Linking viscoelastic Characteristics of 17 Human Brain Regions with their Microstructural Composition
Please login to view abstract download link
Experimental data from human brain tissue is essential for calibrating model parameters for finite element simulations of the brain undergoing development, aging, disease, surgical intervention, or accidents. It has been shown in the past that the mechanical behavior of brain tissue differs across anatomical regions [1] and that whether or not these differences are taken into account in simulations has an influence on the results [2,3]. However, so far, viscoelastic data have only been published for a small number of brain regions. Here, we present experimental data for 17 anatomical regions from 16 body donor brains that were tested in compression, tension, and torsional shear and subjected to both cyclic loading and stress relaxation tests. In addition to mechanical experiments, we have performed histological analyses of all samples that allow us to link the observed mechanical behavior to the region-specific microstructure of each sample. The mechanical dataset offers a valuable resource for researchers who model the mechanical behavior of the human brain in computer simulations.
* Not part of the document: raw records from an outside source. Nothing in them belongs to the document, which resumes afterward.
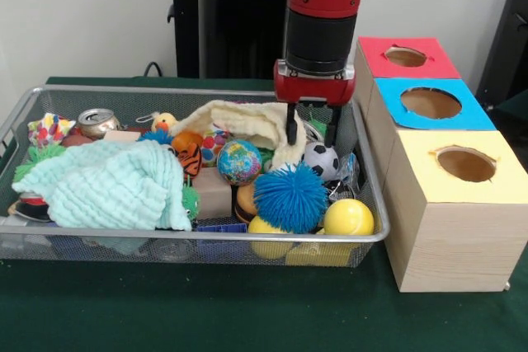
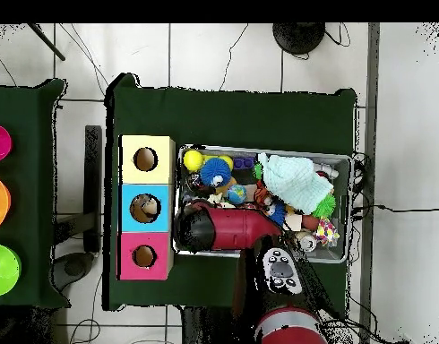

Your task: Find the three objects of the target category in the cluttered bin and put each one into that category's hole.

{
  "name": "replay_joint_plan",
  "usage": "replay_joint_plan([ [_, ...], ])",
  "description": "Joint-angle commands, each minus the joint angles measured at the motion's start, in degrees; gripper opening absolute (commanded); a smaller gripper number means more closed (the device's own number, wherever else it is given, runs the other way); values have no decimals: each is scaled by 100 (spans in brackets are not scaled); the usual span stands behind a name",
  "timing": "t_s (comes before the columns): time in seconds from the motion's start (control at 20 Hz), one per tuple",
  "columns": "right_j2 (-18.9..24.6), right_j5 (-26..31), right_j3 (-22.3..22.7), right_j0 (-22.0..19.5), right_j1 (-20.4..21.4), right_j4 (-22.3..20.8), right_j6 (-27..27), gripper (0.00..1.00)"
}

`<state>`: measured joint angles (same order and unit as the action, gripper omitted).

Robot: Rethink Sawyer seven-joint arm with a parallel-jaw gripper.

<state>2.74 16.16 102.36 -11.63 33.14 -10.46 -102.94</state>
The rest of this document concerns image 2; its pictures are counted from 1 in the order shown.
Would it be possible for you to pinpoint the light green spiky ball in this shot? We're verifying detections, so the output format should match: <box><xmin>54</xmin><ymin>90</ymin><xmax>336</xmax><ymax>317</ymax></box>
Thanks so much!
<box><xmin>311</xmin><ymin>193</ymin><xmax>337</xmax><ymax>219</ymax></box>

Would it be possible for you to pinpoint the yellow tennis ball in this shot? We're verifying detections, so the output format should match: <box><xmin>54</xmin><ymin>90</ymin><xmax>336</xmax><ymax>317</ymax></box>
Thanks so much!
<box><xmin>182</xmin><ymin>149</ymin><xmax>205</xmax><ymax>172</ymax></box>

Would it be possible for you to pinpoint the globe print ball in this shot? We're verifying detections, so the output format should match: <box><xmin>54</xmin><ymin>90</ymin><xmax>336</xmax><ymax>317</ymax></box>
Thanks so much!
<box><xmin>226</xmin><ymin>183</ymin><xmax>248</xmax><ymax>205</ymax></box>

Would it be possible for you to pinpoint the mint green waffle cloth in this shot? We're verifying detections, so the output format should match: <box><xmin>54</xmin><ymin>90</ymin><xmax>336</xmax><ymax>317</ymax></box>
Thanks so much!
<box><xmin>257</xmin><ymin>152</ymin><xmax>334</xmax><ymax>215</ymax></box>

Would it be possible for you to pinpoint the dark green side tablecloth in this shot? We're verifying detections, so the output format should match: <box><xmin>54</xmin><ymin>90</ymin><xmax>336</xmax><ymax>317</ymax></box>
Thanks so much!
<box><xmin>0</xmin><ymin>78</ymin><xmax>68</xmax><ymax>309</ymax></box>

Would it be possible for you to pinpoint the colourful polka dot pouch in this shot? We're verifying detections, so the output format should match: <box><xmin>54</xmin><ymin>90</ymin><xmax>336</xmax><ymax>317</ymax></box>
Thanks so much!
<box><xmin>314</xmin><ymin>217</ymin><xmax>340</xmax><ymax>246</ymax></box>

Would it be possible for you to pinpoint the black round floor base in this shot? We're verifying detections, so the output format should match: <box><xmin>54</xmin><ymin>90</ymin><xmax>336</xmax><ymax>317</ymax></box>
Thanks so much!
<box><xmin>271</xmin><ymin>22</ymin><xmax>326</xmax><ymax>56</ymax></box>

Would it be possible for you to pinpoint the orange tiger striped plush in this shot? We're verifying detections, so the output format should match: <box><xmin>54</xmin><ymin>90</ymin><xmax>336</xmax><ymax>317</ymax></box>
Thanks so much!
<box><xmin>254</xmin><ymin>184</ymin><xmax>274</xmax><ymax>209</ymax></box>

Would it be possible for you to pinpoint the wire mesh bin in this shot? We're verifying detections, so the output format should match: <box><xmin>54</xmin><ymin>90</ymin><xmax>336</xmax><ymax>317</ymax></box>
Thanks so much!
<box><xmin>172</xmin><ymin>143</ymin><xmax>353</xmax><ymax>264</ymax></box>

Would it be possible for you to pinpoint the grey floor base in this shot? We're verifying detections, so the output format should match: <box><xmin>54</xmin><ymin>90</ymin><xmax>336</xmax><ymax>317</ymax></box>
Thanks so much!
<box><xmin>52</xmin><ymin>252</ymin><xmax>95</xmax><ymax>291</ymax></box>

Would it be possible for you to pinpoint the wooden box with three holes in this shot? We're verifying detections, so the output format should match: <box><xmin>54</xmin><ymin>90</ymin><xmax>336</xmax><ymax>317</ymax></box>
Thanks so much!
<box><xmin>117</xmin><ymin>134</ymin><xmax>176</xmax><ymax>281</ymax></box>

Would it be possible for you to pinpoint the large blue spiky ball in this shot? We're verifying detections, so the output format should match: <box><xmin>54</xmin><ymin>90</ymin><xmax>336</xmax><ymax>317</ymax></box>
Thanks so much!
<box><xmin>200</xmin><ymin>157</ymin><xmax>233</xmax><ymax>188</ymax></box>

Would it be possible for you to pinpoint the black rod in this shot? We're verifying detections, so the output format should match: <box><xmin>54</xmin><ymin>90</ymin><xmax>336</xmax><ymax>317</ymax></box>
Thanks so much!
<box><xmin>27</xmin><ymin>22</ymin><xmax>66</xmax><ymax>62</ymax></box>

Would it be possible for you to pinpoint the green plastic bowl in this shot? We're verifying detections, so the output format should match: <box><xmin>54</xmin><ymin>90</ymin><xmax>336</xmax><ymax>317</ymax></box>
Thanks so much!
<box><xmin>0</xmin><ymin>243</ymin><xmax>22</xmax><ymax>297</ymax></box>

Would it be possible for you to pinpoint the silver soda can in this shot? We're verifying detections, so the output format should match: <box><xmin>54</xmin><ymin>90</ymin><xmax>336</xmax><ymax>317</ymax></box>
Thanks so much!
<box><xmin>296</xmin><ymin>230</ymin><xmax>318</xmax><ymax>253</ymax></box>

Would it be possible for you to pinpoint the black power cable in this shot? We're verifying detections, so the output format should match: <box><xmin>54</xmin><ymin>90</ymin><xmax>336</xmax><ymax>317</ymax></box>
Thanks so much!
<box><xmin>351</xmin><ymin>203</ymin><xmax>439</xmax><ymax>214</ymax></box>

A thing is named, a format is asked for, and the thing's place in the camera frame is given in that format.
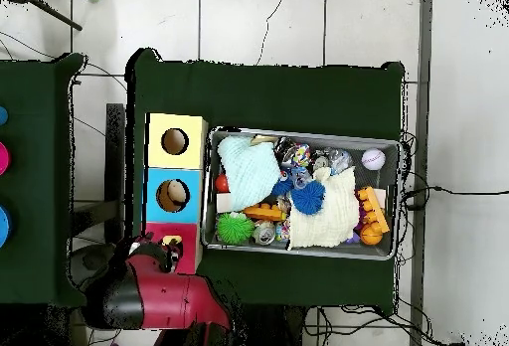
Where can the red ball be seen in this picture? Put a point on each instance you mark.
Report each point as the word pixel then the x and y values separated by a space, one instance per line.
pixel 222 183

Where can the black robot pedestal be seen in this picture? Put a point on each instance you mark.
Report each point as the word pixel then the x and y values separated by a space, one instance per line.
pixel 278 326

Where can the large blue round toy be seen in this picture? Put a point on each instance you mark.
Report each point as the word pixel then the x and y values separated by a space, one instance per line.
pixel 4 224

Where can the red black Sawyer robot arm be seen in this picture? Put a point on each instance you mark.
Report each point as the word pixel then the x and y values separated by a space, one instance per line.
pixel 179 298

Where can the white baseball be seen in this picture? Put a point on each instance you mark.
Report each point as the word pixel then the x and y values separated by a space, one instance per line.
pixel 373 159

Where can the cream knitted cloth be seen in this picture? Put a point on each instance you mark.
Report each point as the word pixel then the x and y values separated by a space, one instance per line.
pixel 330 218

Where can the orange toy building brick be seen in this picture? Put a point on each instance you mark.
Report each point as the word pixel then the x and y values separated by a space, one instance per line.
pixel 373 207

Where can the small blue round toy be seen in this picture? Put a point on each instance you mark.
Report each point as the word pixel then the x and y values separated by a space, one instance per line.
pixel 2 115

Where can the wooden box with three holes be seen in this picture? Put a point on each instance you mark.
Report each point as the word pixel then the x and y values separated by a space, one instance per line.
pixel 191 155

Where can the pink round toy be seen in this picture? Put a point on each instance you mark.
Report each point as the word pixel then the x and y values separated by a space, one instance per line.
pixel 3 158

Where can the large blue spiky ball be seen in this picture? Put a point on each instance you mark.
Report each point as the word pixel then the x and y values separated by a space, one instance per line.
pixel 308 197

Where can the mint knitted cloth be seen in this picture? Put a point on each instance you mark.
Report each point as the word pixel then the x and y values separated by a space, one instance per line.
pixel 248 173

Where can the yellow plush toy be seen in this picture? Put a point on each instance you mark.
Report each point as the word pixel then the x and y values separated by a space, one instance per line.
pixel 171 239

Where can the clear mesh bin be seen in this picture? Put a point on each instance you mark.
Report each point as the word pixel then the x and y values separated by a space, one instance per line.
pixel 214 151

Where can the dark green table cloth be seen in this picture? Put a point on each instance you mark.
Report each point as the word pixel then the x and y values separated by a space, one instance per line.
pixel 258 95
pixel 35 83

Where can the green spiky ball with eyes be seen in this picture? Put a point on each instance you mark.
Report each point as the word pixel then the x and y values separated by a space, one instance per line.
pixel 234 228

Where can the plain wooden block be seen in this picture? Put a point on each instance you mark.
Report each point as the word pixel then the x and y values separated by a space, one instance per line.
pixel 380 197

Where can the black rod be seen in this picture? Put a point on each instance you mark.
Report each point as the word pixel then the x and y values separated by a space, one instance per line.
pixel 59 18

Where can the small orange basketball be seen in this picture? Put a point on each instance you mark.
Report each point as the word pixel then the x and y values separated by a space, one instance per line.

Further, our insights into how mechanical characteristics are related to the tissue’s microstructure could contribute to a better understanding of brain mechanics and thus improved, microstructure-informed models of brain aging and disease. REFERENCES [1] Hinrichsen, J. et al. Inverse identification of region-specific hyperelastic material parameters for human brain tissue. Biomech Model Mechanobiol 22, 1729–1749 (2023). [2] Griffiths, E., Hinrichsen, J., Reiter, N. & Budday, S. On the importance of using region-dependent material parameters for full-scale human brain simulations. European Journal of Mechanics - A/Solids 99, 104910 (2023). [3] Tueni, N., Griffiths, E., Weickenmeier, J., Rampp, S. & Budday, S. Region-dependent mechanical parameters in simulating cerebral atrophy. APL Bioeng. 10, 016104 (2026).